## TASK DIRECTIONS
Output exactly the lines that run from the line with "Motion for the" to the end of the material, both ends included, and no other lines.

## SUPPLIED DATA
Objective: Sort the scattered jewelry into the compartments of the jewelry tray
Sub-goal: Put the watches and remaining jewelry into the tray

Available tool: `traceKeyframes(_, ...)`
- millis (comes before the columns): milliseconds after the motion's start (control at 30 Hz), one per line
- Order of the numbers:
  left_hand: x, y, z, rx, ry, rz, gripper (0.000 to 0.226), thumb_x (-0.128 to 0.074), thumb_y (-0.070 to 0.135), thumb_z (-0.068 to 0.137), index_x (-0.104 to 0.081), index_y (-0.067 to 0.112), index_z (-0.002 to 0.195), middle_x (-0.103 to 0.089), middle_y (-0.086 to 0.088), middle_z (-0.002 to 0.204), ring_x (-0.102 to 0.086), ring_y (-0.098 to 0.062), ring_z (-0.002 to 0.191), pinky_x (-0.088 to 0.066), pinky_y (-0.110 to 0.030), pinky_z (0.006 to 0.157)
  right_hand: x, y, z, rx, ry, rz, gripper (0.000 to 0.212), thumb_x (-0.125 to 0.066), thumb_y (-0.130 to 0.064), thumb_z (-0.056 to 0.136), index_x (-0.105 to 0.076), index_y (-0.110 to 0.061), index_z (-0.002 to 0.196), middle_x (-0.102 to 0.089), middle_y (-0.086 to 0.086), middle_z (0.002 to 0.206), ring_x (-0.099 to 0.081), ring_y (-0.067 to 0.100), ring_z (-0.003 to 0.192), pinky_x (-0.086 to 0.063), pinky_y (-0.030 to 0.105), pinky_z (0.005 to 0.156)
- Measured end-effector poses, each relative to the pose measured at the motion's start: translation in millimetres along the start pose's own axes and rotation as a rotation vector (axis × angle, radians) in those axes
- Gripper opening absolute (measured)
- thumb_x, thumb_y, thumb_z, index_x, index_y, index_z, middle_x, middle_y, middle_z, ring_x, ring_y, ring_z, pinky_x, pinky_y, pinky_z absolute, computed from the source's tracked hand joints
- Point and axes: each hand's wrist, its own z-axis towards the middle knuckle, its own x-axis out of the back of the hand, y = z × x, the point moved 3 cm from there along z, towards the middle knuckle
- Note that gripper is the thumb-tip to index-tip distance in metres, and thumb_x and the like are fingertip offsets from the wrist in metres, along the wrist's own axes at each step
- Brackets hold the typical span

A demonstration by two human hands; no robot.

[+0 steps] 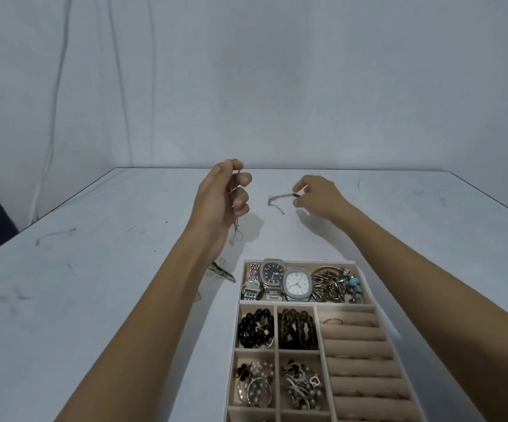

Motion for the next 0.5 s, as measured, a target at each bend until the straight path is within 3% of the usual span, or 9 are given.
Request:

## FINAL ANSWER
Motion for the next 0.5 s, as measured, a target at each bend until the straight path is within 3% of the usual span, or 9 are given.
Request:

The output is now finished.